Они не удостоили его вниманием; они скрестили взгляды поверх стола.
— Ах, так, — сказал он с каменным спокойствием, едва шевеля губами. — Выходит, и здесь я виноват? Выходит, это я сделал из дочери потаскуху? Ты скажи еще, что это я сделал сыночка педе…
— Замолчи! — крикнула она. Теперь она дышала тяжело и часто; они скрестили взгляды поверх изящно накрытого стола; поверх пятифутовой полосы необратимого отчуждения.
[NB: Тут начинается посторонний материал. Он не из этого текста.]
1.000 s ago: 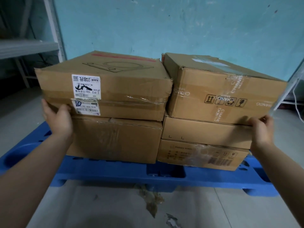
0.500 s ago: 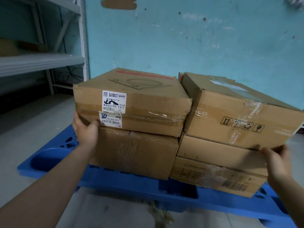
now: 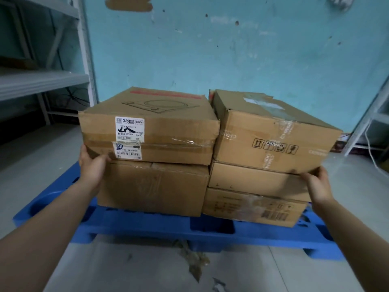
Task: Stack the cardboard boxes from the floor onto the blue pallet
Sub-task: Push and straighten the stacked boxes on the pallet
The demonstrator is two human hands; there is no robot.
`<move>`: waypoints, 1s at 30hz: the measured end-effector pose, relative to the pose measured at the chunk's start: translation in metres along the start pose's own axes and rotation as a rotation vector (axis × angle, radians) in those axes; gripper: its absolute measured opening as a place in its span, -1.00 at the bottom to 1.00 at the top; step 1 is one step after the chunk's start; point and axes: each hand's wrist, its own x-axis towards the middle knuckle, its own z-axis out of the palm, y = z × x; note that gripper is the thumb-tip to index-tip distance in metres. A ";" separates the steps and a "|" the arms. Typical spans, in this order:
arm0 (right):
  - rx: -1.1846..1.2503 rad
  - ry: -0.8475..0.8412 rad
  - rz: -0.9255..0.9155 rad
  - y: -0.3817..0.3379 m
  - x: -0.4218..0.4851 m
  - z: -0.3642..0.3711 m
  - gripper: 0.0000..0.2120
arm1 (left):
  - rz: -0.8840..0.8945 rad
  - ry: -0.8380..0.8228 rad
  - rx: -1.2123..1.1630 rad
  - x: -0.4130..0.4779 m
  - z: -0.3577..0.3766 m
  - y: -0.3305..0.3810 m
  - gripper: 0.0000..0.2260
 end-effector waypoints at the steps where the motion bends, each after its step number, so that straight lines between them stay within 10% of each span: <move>1: -0.001 -0.006 0.010 -0.002 -0.002 -0.002 -0.49 | -0.013 -0.010 -0.020 -0.001 0.000 0.002 -0.36; 7: -0.186 0.332 -0.013 -0.015 -0.056 0.051 -0.53 | -0.035 -0.035 -0.107 -0.010 -0.004 0.013 -0.40; 13: -0.127 -0.350 -0.207 -0.057 -0.139 0.181 -0.71 | -0.031 -0.017 -0.112 -0.011 -0.001 0.014 -0.34; 30: 0.009 -0.199 -0.060 -0.057 -0.144 0.247 -0.25 | 0.012 0.047 -0.140 0.003 -0.001 0.005 -0.35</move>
— Полно, полно, — сказал Войд. — Не мешайте девочке делать карьеру. Наконец-то после стольких лет человек, похоже, нашел себе роль, которую способен… — Он осекся: отец повернул голову и теперь смотрел на него. Войд застыл в кресле, глядя на отца с затаенно-нагловатым, почти женским выражением. Вдруг оно сделалось совсем женским; с приглушенным коротким возгласом он выбросил вперед ноги, собираясь вскочить и обратиться в бегство, но опоздал; Айра уже стоял над ним, ухватив его одной рукою — не за ворот, а прямо за лицо, так что рот Войда собрался в комок, слюнявя жесткую и трясущуюся отцовскую ладонь. Подскочила мать и попыталась разжать Айре пальцы, но он отшвырнул ее, а когда она стала наскакивать снова, сгреб и ее свободной рукой и удерживал на расстоянии, как она ни сопротивлялась.
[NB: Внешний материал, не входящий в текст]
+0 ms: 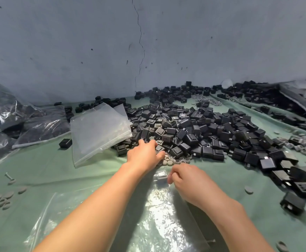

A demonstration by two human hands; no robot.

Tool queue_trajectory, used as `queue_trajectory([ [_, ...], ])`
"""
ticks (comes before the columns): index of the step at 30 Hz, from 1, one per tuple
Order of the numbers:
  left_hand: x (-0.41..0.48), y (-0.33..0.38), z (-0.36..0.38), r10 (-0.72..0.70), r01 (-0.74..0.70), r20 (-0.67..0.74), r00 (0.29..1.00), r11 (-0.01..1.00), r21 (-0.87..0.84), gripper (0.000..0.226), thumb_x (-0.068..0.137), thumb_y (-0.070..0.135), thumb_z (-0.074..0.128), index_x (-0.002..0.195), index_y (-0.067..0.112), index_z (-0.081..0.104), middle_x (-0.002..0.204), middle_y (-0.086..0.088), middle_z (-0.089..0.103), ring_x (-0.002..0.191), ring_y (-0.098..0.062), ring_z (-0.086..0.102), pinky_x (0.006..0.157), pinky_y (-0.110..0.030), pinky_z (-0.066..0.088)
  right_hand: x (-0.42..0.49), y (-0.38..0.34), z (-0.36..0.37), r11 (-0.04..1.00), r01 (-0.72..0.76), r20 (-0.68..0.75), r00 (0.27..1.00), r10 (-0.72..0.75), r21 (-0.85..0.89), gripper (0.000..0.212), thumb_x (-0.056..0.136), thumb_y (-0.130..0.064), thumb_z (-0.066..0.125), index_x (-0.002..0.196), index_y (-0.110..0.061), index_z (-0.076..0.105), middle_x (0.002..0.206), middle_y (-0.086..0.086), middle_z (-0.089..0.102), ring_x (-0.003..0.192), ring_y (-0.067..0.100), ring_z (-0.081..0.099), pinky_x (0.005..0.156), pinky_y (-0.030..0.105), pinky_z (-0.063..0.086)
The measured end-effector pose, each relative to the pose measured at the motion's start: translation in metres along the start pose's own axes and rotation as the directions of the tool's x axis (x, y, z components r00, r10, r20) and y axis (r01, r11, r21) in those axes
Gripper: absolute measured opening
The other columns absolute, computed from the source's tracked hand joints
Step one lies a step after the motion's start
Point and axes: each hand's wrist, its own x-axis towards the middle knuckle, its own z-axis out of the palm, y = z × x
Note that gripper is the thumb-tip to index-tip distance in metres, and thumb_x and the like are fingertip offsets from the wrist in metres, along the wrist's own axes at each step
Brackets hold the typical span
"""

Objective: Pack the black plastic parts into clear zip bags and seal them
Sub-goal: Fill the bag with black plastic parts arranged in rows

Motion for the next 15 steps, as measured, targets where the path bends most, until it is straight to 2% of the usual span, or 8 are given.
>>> queue_trajectory([
  [2,0.0,-0.004,-0.004,0.014,-0.013,0.011,1.0,0.997,-0.077,0.053,0.091,0.065,0.046,0.13,0.029,0.052,0.123,-0.005,0.057,0.102,-0.026,0.063,0.085,-0.041,0.049,0.0,0.002,0.001,1.0,0.023,-0.013,1.0,-0.024,-0.01,0.031,0.099,-0.022,0.037,0.088,-0.031,0.064,0.102,-0.009,0.064,0.095,0.013,0.059,0.088,0.039,0.051],
  [4,-0.004,-0.012,-0.017,0.03,-0.009,0.048,0.998,0.918,-0.396,0.047,0.09,0.066,0.05,0.119,0.03,0.058,0.099,0.004,0.068,0.075,-0.013,0.065,0.066,-0.033,0.053,-0.001,0.004,0.001,0.999,0.053,-0.085,0.995,-0.053,-0.001,0.026,0.103,-0.027,0.038,0.101,-0.034,0.063,0.107,-0.013,0.06,0.094,0.009,0.058,0.084,0.034,0.051],
  [6,-0.009,-0.029,-0.044,-0.013,0.041,0.044,0.999,0.701,-0.712,0.04,0.089,0.063,0.057,0.106,0.028,0.064,0.076,0.006,0.065,0.051,-0.008,0.054,0.046,-0.024,0.043,-0.002,0.003,0.001,0.994,0.102,-0.213,0.973,-0.094,0.026,0.024,0.104,-0.031,0.039,0.116,-0.036,0.059,0.114,-0.018,0.056,0.093,0.003,0.057,0.077,0.026,0.048],
  [7,-0.013,-0.043,-0.061,-0.056,0.046,0.015,0.998,0.602,-0.797,0.037,0.09,0.06,0.058,0.102,0.025,0.066,0.075,0.002,0.061,0.048,-0.008,0.05,0.042,-0.022,0.037,-0.002,0.0,0.002,0.99,0.135,-0.278,0.953,-0.117,0.046,0.025,0.104,-0.031,0.039,0.12,-0.036,0.058,0.116,-0.019,0.056,0.093,0.001,0.057,0.077,0.024,0.048],
  [10,-0.049,-0.103,-0.112,-0.127,0.0,-0.048,0.991,0.351,-0.936,0.04,0.09,0.056,0.061,0.094,0.017,0.067,0.083,-0.007,0.059,0.047,-0.01,0.048,0.038,-0.021,0.032,-0.009,-0.017,0.009,0.955,0.28,-0.392,0.892,-0.223,0.094,0.032,0.1,-0.024,0.042,0.127,-0.03,0.058,0.121,-0.015,0.059,0.101,0.004,0.058,0.09,0.032,0.053],
  [12,-0.089,-0.149,-0.131,-0.212,-0.017,-0.067,0.975,0.227,-0.974,0.042,0.085,0.06,0.063,0.09,0.019,0.069,0.082,-0.003,0.065,0.048,-0.009,0.049,0.041,-0.021,0.031,-0.016,-0.037,0.017,0.901,0.432,-0.404,0.83,-0.385,0.03,0.037,0.096,-0.018,0.044,0.129,-0.023,0.06,0.125,-0.006,0.061,0.108,0.014,0.06,0.096,0.04,0.052],
  [13,-0.112,-0.17,-0.132,-0.27,-0.006,-0.065,0.961,0.212,-0.977,0.042,0.084,0.061,0.064,0.091,0.02,0.07,0.082,-0.002,0.066,0.049,-0.009,0.05,0.043,-0.022,0.032,-0.021,-0.049,0.023,0.864,0.504,-0.396,0.789,-0.469,-0.019,0.038,0.094,-0.016,0.045,0.129,-0.022,0.061,0.126,-0.003,0.062,0.11,0.018,0.059,0.096,0.042,0.051],
  [15,-0.155,-0.202,-0.122,-0.346,0.05,-0.073,0.935,0.334,-0.941,0.033,0.087,0.055,0.065,0.091,0.023,0.07,0.082,-0.005,0.063,0.05,-0.013,0.05,0.041,-0.021,0.032,-0.03,-0.075,0.034,0.788,0.608,-0.346,0.722,-0.6,-0.097,0.041,0.092,-0.017,0.045,0.129,-0.024,0.061,0.131,0.0,0.061,0.115,0.022,0.058,0.096,0.042,0.05],
])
— Ну, давай, — сказал он. — Договаривай.
Но Войд не мог говорить, оттого что его разинутый рот стиснула отцовская рука, а еще вероятней — от ужаса. Из его глотки вырывалось плаксивое, полное ужаса стенание, тело отделилось от кресла и билось и корчилось, а отец все держал его одной рукой, удерживая другою его орущую мать. Но вот Айра отшвырнул его прочь от себя; Войд один раз перекувырнулся, вскочил на ноги и, пригибаясь, заслонив лицо выставленным локтем, попятился к двери в дом, изрыгая ругательства. Он скрылся. Айра обернулся к жене, затихшей, наконец, под его рукою; она задыхалась, искусно наведенный грим четко обозначился у нее на лице, словно вырезанная из бумаги, аккуратно наклеенная маска.
Он отпустил ее.
— Ах ты, пьяница, — сказала она. — Ах ты, пьянчуга несчастный. И он еще удивляется, что его дети…
— Точно, — сказал он спокойным голосом. — Пусть так. Не в этом сейчас суть. Этого уж не изменишь. Суть в другом — как тут быть. Отец, тот знал бы. У него раз был похожий случай. — Он говорил деловито, непринужденно, дружелюбно, и она, все еще тяжело дыша, невольно примолкла и насторожилась. — Я помню. Мне было лет десять. У нас в амбаре завелись крысы. Чего мы только не перепробовали. Терьеров пускали. Сыпали яд. И вот однажды отец сказал: «Идем». Мы пошли к амбару, законопатили все щели, дыры. И подожгли. А? Что скажешь?
Но и ее уже не было рядом. Он постоял, чуть сощурясь; в глазных яблоках, отдаваясь в голове глухими, ровными толчками, пульсировала боль от вкрадчивого, назойливого солнца, от яростной и невинной цветочной пестроты.
— Филипп! — позвал он.
Явился филиппинец, темноликий, бесстрастный, с горячим кофейником, поставил его рядом с пустой чашкой и стаканом апельсинового сока на льду.
— Подай-ка мне выпить, — сказал Айра.
Филиппинец покосился на него и стал наводить красоту на столе, отодвинул чашку, переставил кофейник, опять пододвинул чашку. Айра наблюдал.